Second, even if one thought that Kennedy’s overruling of Lemon portends the overruling of Stone, the Supreme Court has not expressly overruled Stone. And the Supreme Court has stated very clearly that lower courts should follow extant Supreme Court precedents—even those whose doctrinal foundations have been weakened by subsequent developments. The Supreme Court reserves for itself the power to administer the coup de grâce.

That reservation of power generally makes sense as a means of maintaining the uniformity of federal law, but in the current environment, it will likely lead to considerable uncertainty. That will be true with respect to the Establishment Clause but also in other settings in which the Court has overruled (or will overrule) longstanding precedent.

Consider the decision earlier this year in Loper Bright Enterprises v.

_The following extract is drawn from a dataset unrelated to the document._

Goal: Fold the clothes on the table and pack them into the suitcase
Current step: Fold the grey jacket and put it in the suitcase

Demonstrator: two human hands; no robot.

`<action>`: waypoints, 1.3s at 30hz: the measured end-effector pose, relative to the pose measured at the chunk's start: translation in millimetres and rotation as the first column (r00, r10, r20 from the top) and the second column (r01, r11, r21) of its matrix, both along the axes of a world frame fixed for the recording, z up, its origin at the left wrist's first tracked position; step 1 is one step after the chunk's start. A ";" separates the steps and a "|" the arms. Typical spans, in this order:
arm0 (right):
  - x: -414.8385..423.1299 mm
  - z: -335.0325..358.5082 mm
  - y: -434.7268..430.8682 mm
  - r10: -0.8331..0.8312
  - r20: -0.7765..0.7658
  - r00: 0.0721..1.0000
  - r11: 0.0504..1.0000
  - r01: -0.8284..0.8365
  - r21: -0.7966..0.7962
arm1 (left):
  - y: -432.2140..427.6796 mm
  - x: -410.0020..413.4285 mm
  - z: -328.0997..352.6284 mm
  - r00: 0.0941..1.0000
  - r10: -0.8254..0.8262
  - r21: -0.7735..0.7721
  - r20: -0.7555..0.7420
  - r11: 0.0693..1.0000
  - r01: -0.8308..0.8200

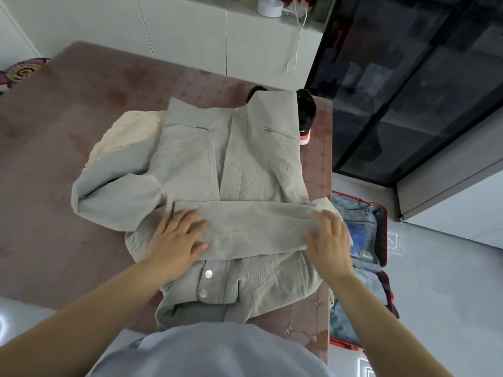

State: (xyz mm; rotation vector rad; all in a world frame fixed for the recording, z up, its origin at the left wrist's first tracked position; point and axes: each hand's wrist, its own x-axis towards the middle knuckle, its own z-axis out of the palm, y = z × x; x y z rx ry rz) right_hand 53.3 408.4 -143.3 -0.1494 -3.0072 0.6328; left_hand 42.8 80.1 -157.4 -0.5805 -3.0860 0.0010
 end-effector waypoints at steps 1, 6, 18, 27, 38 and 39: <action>2.9 -5.7 -4.0 0.092 0.083 0.992 0.994 -0.097 0.059 | -3.2 1.8 -4.7 1.000 -0.007 -0.048 0.017 0.999 0.008; -2.2 -16.4 1.4 0.086 0.442 0.893 0.958 -0.195 0.209 | -13.8 -0.8 7.6 0.995 -0.054 0.128 -0.083 0.990 0.064; 0.7 0.3 -116.6 0.413 0.534 0.737 0.862 -0.506 0.032 | -141.9 -62.1 69.8 0.599 0.658 0.468 0.457 0.395 -0.791; -20.4 67.3 -171.4 0.529 0.259 0.808 0.838 -0.450 -0.307 | -112.5 -56.4 119.8 0.839 0.544 0.623 0.007 0.654 -0.429; -60.4 111.3 -209.3 0.235 0.346 0.908 0.756 0.053 -0.652 | 23.7 21.8 98.2 0.938 -0.221 0.308 -0.267 0.903 0.300; -60.1 107.6 -209.4 0.258 0.343 0.903 0.812 -0.010 -0.583 | 25.7 25.4 89.1 0.932 -0.253 0.270 -0.259 0.908 0.321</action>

Raimondo. There, the Court overruled the forty-year-old precedent—Chevron, U.S.A., Inc. v. NRDC—under which courts reviewing actions by administrative agencies defer to the agencies so long as they base their actions on reasonable interpretations of federal statutes. Instead, henceforth the Court will determine the meaning of even very technical statutes de novo, without deference.

In eliminating Chevron deference, the Court in Loper Bright said it did “not call into question prior cases that relied on the Chevron framework. The holdings of those cases that specific agency actions are lawful—including the Clean Air Act holding of Chevron itself—are still subject to statutory stare decisis despite our change in interpretive methodology.” But to say that a precedent is subject to stare decisis is not to say that the Court will not overrule that precedent—as Loper Bright itself and numerous other recent overrulings illustrate.

It is now open to industry and other actors challenging regulations that were previously upheld under the Chevron framework to argue that, under the new framework, those regulations should be invalidated notwithstanding the strength of stare decisis. And because overruling can be accomplished only by the Supreme Court, Loper Bright will likely generate a whole lot of work for the Justices.

Seen in this light, the district judge was right to invalidate Louisiana’s Ten Commandments law on the strength of Stone, but that hardly matters. In this case and in many others in which the Supreme Court has upended decades-old precedents, only the high Court itself can say with any certainty what the law is.